Among the records that follow, find each line holding the word "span" and copy it.

─── Stored data ───

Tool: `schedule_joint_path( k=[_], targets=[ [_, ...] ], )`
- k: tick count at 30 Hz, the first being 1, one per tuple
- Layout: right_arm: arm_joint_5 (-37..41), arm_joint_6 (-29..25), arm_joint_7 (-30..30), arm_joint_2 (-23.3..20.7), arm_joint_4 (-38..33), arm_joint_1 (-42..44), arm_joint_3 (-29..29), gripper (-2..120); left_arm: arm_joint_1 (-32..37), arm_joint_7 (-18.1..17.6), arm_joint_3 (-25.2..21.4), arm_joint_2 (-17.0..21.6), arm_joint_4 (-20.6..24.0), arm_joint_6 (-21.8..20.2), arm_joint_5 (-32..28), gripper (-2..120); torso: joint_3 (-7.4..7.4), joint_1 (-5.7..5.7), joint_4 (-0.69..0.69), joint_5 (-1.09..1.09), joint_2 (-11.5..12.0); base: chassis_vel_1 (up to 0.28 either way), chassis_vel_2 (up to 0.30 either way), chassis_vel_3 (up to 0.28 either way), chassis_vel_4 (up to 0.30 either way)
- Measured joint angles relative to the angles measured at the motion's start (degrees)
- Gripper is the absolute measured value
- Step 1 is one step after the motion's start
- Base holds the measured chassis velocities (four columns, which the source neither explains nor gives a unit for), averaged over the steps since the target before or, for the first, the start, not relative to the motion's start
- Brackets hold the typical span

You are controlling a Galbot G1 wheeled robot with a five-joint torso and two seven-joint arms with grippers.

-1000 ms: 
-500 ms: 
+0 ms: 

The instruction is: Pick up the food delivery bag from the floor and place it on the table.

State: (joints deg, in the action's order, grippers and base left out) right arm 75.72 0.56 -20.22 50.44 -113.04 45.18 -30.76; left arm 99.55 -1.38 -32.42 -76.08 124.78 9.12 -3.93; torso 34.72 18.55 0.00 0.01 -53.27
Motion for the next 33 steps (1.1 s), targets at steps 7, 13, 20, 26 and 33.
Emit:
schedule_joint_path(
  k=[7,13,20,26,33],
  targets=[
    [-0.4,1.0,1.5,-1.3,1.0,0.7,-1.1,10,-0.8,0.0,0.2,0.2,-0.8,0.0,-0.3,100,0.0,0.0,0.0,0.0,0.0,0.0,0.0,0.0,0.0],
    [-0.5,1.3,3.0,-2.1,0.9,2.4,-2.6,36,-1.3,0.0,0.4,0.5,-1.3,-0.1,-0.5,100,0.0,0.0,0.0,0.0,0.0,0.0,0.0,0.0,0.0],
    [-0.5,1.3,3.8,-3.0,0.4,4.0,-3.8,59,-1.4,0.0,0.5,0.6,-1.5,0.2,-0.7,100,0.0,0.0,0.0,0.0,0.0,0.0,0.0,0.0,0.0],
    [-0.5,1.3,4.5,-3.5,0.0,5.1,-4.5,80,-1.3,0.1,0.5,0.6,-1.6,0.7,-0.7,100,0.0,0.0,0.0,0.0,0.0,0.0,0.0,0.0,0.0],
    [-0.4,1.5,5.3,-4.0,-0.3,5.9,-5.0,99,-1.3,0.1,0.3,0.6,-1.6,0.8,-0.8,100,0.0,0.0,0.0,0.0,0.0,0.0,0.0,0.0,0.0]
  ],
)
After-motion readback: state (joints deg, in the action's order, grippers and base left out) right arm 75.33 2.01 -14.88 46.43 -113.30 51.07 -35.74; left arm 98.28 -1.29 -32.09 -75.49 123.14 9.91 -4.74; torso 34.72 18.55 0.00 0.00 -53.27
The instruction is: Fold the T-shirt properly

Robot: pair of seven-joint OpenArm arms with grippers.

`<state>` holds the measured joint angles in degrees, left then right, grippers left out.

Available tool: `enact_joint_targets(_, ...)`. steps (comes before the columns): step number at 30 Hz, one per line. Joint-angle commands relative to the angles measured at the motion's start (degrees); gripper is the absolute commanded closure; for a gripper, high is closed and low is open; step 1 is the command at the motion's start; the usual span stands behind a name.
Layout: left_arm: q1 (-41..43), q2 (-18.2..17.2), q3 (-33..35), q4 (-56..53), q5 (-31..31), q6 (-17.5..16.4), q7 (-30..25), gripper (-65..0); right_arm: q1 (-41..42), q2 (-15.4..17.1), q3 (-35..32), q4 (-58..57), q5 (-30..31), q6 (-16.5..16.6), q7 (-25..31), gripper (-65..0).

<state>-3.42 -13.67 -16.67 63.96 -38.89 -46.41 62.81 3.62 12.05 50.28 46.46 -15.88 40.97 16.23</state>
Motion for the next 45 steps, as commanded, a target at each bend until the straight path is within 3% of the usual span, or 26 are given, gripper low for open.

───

Completed task:
- Brackets hold the typical span
Available tool: `enact_joint_targets(_, ...)`. steps (comes before the columns): step number at 30 Hz, one per line. Joint-angle commands relative to the angles measured at the motion's start (degrees); gripper is the absolute commanded closure; for a gripper, high is closed and low is open; step 1 is the command at the motion's start; the usual span stands behind a name.
Motion for the next 45 steps, as commanded, a target at each bend until the straight path is within 3% of the usual span, or 26 are given, gripper low for open.

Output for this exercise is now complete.